TASK PROMPT — The answer is a stretch of the material below, returned exactly: the line containing "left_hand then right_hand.", the line containing "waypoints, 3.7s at", and all lines between.

DATA BELOW —

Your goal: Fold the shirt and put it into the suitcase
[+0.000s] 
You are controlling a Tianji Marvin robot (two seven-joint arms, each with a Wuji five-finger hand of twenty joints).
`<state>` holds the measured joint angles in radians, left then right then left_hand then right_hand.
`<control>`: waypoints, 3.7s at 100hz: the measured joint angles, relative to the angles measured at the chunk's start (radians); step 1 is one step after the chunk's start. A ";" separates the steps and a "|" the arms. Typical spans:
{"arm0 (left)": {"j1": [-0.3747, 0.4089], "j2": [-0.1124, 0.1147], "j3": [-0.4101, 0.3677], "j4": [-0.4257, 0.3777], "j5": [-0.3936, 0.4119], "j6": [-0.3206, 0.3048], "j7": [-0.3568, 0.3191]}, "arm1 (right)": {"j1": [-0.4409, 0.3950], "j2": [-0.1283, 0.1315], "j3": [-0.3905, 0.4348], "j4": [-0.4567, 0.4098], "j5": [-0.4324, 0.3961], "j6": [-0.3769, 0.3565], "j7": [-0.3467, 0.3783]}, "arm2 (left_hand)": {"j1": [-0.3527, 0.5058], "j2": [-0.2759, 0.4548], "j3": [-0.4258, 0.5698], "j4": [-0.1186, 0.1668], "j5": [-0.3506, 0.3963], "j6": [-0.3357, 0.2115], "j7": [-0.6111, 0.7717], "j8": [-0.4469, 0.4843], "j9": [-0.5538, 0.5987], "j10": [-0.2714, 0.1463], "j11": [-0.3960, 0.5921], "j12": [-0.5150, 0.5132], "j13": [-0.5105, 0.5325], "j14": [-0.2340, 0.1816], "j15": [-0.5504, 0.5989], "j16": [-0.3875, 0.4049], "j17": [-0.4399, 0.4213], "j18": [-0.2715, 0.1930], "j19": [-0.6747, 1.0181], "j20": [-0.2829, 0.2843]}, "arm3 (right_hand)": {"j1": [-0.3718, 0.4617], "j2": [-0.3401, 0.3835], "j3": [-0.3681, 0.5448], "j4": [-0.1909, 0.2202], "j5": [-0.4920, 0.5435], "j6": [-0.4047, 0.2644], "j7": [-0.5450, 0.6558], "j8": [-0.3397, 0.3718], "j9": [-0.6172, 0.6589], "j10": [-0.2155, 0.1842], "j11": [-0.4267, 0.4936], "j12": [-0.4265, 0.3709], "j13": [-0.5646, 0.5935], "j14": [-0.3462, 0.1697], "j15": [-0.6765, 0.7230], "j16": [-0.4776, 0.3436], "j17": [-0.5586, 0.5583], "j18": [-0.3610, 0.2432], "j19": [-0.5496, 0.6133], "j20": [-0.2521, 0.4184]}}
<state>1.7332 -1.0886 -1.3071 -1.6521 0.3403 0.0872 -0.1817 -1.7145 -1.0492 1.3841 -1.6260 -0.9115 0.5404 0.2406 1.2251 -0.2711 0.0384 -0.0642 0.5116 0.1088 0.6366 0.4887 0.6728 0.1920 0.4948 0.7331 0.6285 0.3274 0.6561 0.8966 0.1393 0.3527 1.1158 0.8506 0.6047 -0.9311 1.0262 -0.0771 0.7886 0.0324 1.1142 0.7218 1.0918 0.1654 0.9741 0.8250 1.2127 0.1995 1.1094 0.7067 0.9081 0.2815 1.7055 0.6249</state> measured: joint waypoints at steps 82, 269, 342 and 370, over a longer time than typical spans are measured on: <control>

RESPONSE FOR THIS EXERCISE —
`<state>` holds the measured joint angles in radians, left then right then left_hand then right_hand.
`<control>`: waypoints, 3.7s at 100hz: the measured joint angles, relative to the angles measured at the chunk's start (radians); step 1 is one step after the chunk's start. A ";" separates the steps and a "|" the arms. Typical spans:

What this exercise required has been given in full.